Tim’s solution is to postpone Valentine’s Day (the Vatican took it off the official calendar in 1969; it’s only Hallmark that keeps it going these days). According to him, “You and your partner can choose any other day of the year to go out, get treated well by a decent restaurant and create your own romance.”
Do you hear that? It’s the sound of reservations being canceled.
What do you think? What is, for you, the perfect Valentine’s Day Dinner?
Posted by | Tuesday, February 13, 2007 at 4:13pm | 7 comments
« Previous Post: Put Some Free Meat on Those Bones Next Post: Valentine's Day Yummies » |



















I dislike the whole concept of Valentines Day in that it forces romance and requires that it be delivered on that one day. I believe that the best romance comes from the little things - flowers from the supermarket when he was picking up groceries, sweeping the snow off my truck before work, you get the idea. And restaurants in our little town are good but frankly we can do just as well. My solution in the past has been to stay home, break out some great champagne and red wine from our small collection, cook something we wouldn't eat on other days, and relax in the hot tub. However, this year a new twist....orphan valentine dinner prepared by us for a group of single, or single for the moment, friends complete with aforementioned champagne, wine, and great food. I'll save my dinner out for a time when I really need it and know I'll get the best service.
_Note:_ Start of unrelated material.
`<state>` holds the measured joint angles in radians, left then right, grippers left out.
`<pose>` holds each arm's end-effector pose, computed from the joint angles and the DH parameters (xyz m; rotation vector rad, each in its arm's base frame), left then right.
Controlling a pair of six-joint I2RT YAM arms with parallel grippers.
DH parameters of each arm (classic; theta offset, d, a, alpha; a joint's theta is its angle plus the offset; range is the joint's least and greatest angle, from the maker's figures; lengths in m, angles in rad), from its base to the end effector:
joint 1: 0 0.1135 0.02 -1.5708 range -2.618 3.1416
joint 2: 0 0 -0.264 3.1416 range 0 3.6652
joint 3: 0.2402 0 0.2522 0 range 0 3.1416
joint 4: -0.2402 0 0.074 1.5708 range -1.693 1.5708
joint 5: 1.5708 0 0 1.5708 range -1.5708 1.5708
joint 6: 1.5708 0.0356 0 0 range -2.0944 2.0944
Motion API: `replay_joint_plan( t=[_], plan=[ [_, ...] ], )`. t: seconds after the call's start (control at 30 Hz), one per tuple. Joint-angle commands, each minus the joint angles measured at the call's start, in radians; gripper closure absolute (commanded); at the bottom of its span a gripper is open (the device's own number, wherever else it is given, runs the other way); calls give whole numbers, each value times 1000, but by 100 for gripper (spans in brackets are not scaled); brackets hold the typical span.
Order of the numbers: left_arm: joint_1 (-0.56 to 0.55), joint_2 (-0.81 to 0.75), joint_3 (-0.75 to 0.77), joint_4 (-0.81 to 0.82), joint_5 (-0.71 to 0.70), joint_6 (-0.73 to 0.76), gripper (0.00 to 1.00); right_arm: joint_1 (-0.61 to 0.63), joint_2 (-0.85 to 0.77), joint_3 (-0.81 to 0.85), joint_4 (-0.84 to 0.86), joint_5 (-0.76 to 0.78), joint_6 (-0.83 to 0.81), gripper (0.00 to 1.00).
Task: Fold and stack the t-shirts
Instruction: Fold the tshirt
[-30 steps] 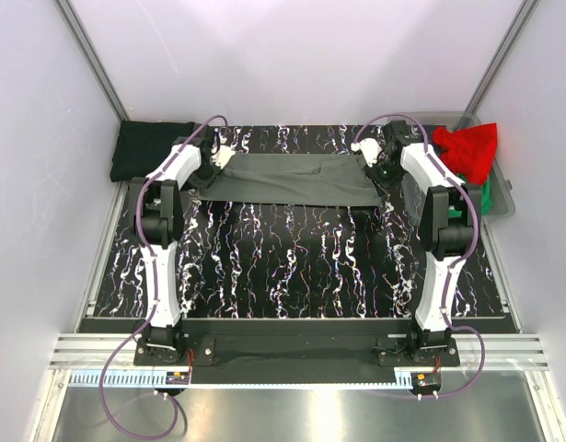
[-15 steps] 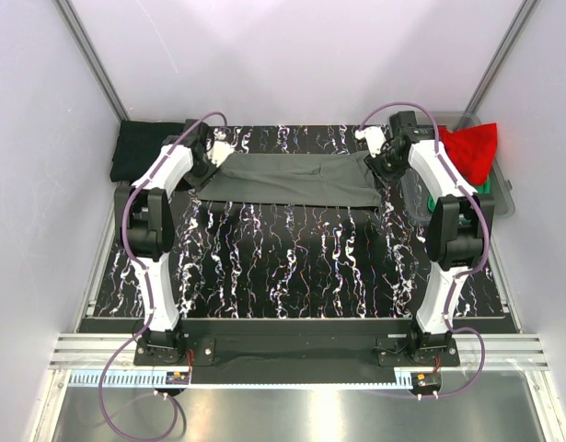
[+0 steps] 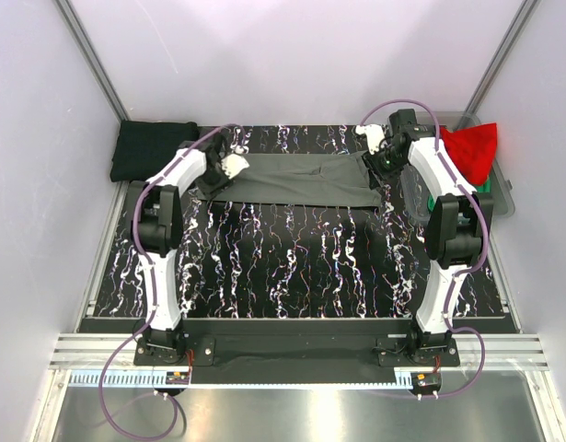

Valentine's day, New Year' Eve, Mother's Day....All holidays when the amateurs come out.
Agreed. Actually, the whole week is a terrible dining week because there are the pathetic losers who didn't get a reservation and the poor losers hoping to get a slightly better meal on an off night. Neither win.
If you want a nice dinner out, and hey, who doesn't? book another week. Better yet, book into something like Oliveto's Whole Hog Dinner the week before. *That* is what holiday eating is all about!
Our tradition is to get all the trashy frozen food (pizza bites, jalapeno poppers, spinach and artichoke dip, etc.) that we never let ourselves eat the rest of the year. And we make bread pudding for dessert.
Here's one option--bail on Valentine's Day, and create your own holiday altogether: http://culturecloud.com/Articles/0000...
One of my favorite V-Day celebrations was an house party with the girls. We cooked, drank bubbly pink wine, and celebrated being together. I'd rather push Valentine's Day with a S.O. to the closest weekend in order to spend some real quality time, and do something simple and sweet to mark the day-- perhaps going on a Valentine's after-dinner walk or making ice cream sundaes.
If you want the best Valentine's day.Hire a chef at your home,let him cook for you and enjoy your night.
Restaurants are known to be packed and even the worst are full on that night.